175 years ago famed social reformer, orator, abolitionist, and American statesman Frederick Douglass arrived in Cork.
Frederick Douglass had just published his autobiography "Narrative of an American Slave" and was on a speaking tour of Ireland and British.
Twenty-seven-year-old Douglass stayed three weeks in Cork City from October 10th 1845.
Frederick Douglass was born a slave, in 1818, on a Maryland plantation but escaped his bondage and spent the rest of his life fighting for the abolition of slavery and for social reform.

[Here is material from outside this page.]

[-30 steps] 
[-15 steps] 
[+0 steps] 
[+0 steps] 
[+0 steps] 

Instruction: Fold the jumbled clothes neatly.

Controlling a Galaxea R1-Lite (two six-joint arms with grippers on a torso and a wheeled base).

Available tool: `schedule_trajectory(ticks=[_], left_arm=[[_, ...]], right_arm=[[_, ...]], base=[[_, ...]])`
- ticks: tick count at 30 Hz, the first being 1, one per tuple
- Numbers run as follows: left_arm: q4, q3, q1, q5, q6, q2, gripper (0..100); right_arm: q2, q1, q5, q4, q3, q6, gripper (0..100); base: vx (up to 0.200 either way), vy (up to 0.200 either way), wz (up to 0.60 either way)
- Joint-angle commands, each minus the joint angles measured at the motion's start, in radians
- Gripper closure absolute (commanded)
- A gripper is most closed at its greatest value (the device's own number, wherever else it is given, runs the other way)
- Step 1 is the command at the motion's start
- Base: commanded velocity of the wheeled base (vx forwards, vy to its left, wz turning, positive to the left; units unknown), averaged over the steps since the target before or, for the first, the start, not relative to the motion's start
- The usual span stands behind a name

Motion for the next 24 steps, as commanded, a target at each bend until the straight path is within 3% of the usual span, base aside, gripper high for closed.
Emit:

Douglass stayed with the Jennings family in Cork. They were a Unitarian family famous on Leeside for their Jennings Soda Water. They lived in a fine dwelling on Brown Street which today sadly no longer stands. In its place is the Paul Street car park!
Thomas Jennings and his daughter Isobel, along with Lord Mayor Richard Dowden and Quaker Billy Martin, accompanied Douglass throughout his stay in Cork where he met and befriended the "Apostle of Temperance" Fr Theobald Matthew.
Douglass delivered a series of lectures during his time on Leeside. Each one attracted massive crowds which overflowed at the venues.
On October 12th Douglass attended the Temperance Festival on Academy Street and the next day he went to a temperance meeting. On the morning of October 14th Douglass gave a breakfast talk and later that evening at the Court House on Washington Street he delivered a two-hour lecture.
Douglass delivered a lecture to an overcrowded Wesleyan Church on St Patrick Street on October 17th and on October 20th he gave a talk at Fr Mathew's Temperance Institute on Academy Street titled "temperance and slavery."
On October 21st Douglass attended the Temperance Institute again and on October 23rd he gave a talk called "American prejudice against colour" at the Imperial Hotel on South Mall. The visit of the famed orator to the hotel was marked in 2012 with a large oval plaque.
On October 28th Douglass gave a talk again at the Temperance Institute and a talk at the Oliver Plunket street Independent Chapel on November 3rd.
Douglass was captivated by Fr Mathew and his temperance society, so much so that he took the pledge from Fr Mathew at his temperance institute. The two men became great friends but, unfortunately, the friendship soured in 1849 when Fr Mathew failed to openly denounce slavery while on a speaking tour of the United States.
After his three week stay in the rebel county, the Lord Mayor presented Douglass with a gold signet ring on behalf of the people of Cork. Douglass was very moved by this gift, stating that it was the first piece of jewellery he ever owned.
On October 25th 1845, a great soiree was held for Douglass at St Patrick's Hall in the Imperial Hotel. At the event, local bard Daniel Casey sang a ballad he composed in the visitor's honour. "Cead Mile Failte to the Stranger" sung to the air of Old Dan Tucker. The chorus went - "Cead mile failte to the stranger, free from bondage, chains and danger."
The visit of Douglass to Cork crossed religious and class divides. He appeared at venues of all denominations and those who crammed into those venues to see and hear the great orator came from all classes and creed.
Douglass would later write how his visit to Ireland made him feel like a free man at last but, his journey to get there was not exactly smooth sailing. As he boarded The Cambria ship in Boston for his trip across the ocean he was informed that his first-class ticket was for white passengers only and he was demoted down to steerage. Onboard he befriended an Irish soldier called Thomas Gough who came to his aid when a racist mob tried to throw him overboard halfway across the Atlantic!
Fifty years after his visit to Cork Frederick Douglass died on February 20th 1895. On the little finger of his right hand, he still wore the ring gifted to him from Cork and Daniel Casey's handwritten ballad was found in pristine condition among his personal papers.
His time in Ireland was not forgotten and he held great affection for the country which provided him with the respect he yearned for in his own native land.
During his Irish visit, Frederick Douglass wrote: "I am covered with the soft grey fog of the emerald isle. I breath, and lo! The chattel becomes a man."